What is needed therefore is at minimum an analysis where the effect of changes of Ax, the xylem stele diameter, especially in relation to overall root
diameter are modelled, basically a sensitivity analysis, such that the importance of anatomical variations can be at least somewhat quantified. Better,
would be to perform microscopy on roots that have been grown under the investigated experimental conditions and quantify these anatomical changes
and insert these into the model.
2.The authors should explain why they chose this specific form of Eq.7 which is unclear to me. Also explain what to do when a turns negative.
How is this handled or is this an impossibiolity and az > -1 always imposed? (otherwise the solution is imaginary if b is a non-integer?)

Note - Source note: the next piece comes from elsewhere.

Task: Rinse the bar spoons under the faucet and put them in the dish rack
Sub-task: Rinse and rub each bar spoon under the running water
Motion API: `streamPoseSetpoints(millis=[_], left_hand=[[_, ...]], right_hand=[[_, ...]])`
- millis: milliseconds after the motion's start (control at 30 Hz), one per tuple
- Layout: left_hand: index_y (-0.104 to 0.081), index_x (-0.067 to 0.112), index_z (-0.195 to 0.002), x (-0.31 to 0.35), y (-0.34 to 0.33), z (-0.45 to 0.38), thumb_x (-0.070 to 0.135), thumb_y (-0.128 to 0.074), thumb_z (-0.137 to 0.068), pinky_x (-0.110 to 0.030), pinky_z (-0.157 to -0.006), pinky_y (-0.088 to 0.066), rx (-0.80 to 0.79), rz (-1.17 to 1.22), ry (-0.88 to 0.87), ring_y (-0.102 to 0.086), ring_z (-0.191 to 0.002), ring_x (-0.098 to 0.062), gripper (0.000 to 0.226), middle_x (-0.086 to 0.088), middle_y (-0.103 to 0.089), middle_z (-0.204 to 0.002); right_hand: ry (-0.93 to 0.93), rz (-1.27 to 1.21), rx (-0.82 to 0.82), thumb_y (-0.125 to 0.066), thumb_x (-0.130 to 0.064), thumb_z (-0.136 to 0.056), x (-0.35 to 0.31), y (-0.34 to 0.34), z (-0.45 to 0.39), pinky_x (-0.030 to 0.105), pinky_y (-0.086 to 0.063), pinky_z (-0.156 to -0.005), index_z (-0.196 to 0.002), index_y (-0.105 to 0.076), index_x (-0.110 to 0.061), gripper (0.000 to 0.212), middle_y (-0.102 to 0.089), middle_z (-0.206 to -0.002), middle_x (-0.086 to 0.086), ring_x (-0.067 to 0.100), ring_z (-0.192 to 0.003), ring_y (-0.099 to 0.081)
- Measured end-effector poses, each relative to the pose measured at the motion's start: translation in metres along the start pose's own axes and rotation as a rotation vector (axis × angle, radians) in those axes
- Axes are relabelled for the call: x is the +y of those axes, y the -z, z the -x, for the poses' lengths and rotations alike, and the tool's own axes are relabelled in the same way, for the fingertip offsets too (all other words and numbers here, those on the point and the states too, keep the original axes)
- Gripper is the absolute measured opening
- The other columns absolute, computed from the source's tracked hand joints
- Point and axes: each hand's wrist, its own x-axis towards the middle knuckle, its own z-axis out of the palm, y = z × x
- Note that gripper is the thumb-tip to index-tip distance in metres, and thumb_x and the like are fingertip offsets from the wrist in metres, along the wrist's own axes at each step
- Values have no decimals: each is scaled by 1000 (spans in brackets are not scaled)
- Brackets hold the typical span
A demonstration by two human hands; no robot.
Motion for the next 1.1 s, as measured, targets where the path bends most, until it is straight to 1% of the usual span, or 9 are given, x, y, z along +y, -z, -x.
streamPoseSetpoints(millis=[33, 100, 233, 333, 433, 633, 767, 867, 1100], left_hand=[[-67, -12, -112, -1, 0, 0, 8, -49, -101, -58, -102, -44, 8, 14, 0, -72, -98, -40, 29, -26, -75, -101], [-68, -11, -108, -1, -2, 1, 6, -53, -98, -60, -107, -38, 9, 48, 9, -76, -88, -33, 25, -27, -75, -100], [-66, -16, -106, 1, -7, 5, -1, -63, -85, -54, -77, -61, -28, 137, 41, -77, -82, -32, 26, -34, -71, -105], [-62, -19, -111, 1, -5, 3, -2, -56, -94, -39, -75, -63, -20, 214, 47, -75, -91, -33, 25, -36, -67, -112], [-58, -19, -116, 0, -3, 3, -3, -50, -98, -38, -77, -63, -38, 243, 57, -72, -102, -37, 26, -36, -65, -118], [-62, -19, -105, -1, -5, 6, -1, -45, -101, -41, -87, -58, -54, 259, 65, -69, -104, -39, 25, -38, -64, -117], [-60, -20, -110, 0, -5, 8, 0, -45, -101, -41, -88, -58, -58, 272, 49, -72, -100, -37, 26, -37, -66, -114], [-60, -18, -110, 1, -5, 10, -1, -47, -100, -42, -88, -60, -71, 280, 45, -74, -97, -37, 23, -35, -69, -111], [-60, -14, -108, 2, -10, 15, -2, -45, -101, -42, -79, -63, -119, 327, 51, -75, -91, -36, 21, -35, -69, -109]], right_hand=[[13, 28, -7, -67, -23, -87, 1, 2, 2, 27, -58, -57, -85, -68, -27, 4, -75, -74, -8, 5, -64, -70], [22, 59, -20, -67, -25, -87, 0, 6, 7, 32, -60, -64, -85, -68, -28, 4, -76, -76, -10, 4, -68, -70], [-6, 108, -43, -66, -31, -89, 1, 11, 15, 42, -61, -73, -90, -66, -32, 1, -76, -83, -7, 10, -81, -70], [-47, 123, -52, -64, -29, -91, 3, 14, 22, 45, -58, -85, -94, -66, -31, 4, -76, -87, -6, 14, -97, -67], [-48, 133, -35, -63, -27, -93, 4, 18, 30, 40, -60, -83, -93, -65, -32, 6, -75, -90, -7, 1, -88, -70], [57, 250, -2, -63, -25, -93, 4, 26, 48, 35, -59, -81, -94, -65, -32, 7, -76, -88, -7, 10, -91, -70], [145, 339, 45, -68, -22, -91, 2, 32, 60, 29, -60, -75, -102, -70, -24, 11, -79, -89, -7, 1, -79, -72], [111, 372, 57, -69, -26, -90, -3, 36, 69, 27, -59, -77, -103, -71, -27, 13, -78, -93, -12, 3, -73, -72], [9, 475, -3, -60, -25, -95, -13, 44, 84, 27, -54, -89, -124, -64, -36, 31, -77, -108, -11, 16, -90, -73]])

Also, doesn't a have the dimension of 1/cm or 1/mm or 1/m, the inverse of z (not mentioned)? In case b is odd, the flux can be negative is az<-1
which I also find difficult to interpret. Maybe the authors can expand a bit on this.
3. The authors mention that the lower boundary condition for tracer concentration entering the root segments is assumed, not meaured. This may influence the fitted concentrations and so the fluxes. This is a point that requires some discussion.
4.Another issue is that it is not clear whether the authors looked at seminal and crown roots that include the lateral roots or not. Judging from the
reported average root diameters this might not be the case. This point needs to be clarified. Also, did the authors verify that the measured root lengths
per NT are the same or similar to standard measurements looking at excavated roots whose lengths have been quantified? For a older than 45 days maize plant (or is it 6 weeks?) root lengths of less than 10m appear quite low to me, I would have expected a root length of more than 30m or so. Lateral root diameters are significantly less than primary axis roots, so how is this treated in the model?
5.It is not clear from the experimental section how many plants were used per condition. In the Fig.3 caption it is indicated N=6 so I suppose 24 plants
were measured in total, correct? This needs to be mentioned clearly in the methods section. How many segments of CR and SR were measured per plant and how where these segments treated in the statistical analysis? What about the variation among individual segments among individual plants for both CR and SR as compared to variation between plants? Also, what are the estimated error margins for the modelled parameters, based on the assumption that the model assumption themselves are correct? It is not clear to me how the in-between plant variations compare with the in-between segments and within-model variations. So, how are the segments treated, as independent observations or not as this may lead to pseudoreplication?
6.It is reported that the plants were older than 45 days (!! in the methods section, the abstract says six-weeks-old which is somewhat inconsistent),
but as you measured 24 plants, I assume, and each measurement took at least 3h or so, what was the difference in age of the plants? I ask this as the metaxylem of maize plants develops over time (late metaxylem becomes more important over time).
Technical comments:
Equation 8 is a rearrangement of Equation 3 and is thereby somewhat redundant.